Take the line containing "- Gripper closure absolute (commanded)" and every line after it in the data below, and print them exactly as given, with nothing else.

▶ _DATASET SECTION_
+-------+

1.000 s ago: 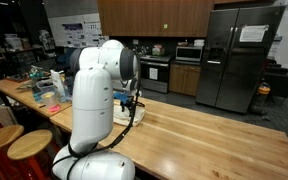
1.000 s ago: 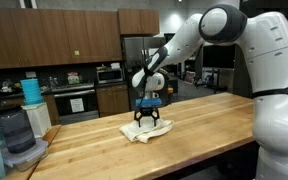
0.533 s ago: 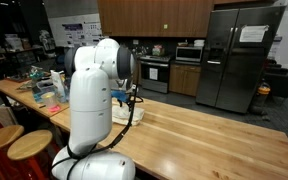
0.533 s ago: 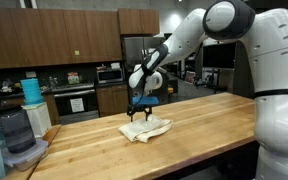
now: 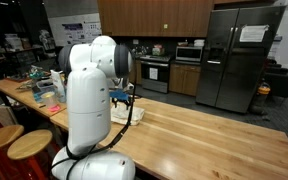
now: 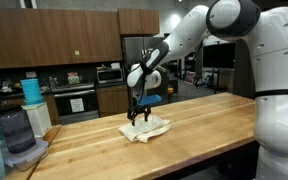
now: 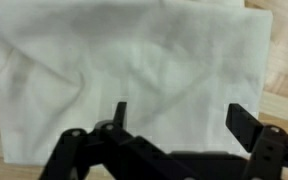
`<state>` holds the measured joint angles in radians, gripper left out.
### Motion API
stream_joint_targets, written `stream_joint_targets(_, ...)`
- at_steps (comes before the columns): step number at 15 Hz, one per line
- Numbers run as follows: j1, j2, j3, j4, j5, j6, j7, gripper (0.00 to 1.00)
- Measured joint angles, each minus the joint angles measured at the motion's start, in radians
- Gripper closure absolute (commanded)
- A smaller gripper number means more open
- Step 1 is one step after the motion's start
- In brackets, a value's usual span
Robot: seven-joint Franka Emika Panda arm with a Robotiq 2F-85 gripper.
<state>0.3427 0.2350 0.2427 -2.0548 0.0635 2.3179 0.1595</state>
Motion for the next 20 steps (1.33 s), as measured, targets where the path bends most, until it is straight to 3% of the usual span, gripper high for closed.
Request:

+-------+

▶ _ANSWER FOR THE TASK_
- Gripper closure absolute (commanded)
- A smaller gripper number means more open
- Step 1 is one step after the motion's start
- In brackets, a value's usual span
Robot: seven-joint Franka Emika Panda arm with a Robotiq 2F-85 gripper.
<state>0.3427 0.2350 0.2427 -2.0548 0.0635 2.3179 0.1595</state>
Motion for the next 20 steps (1.33 s), as measured, targets where the path bends most, until it is straight to 3% of the usual span, gripper high for closed.
Request:

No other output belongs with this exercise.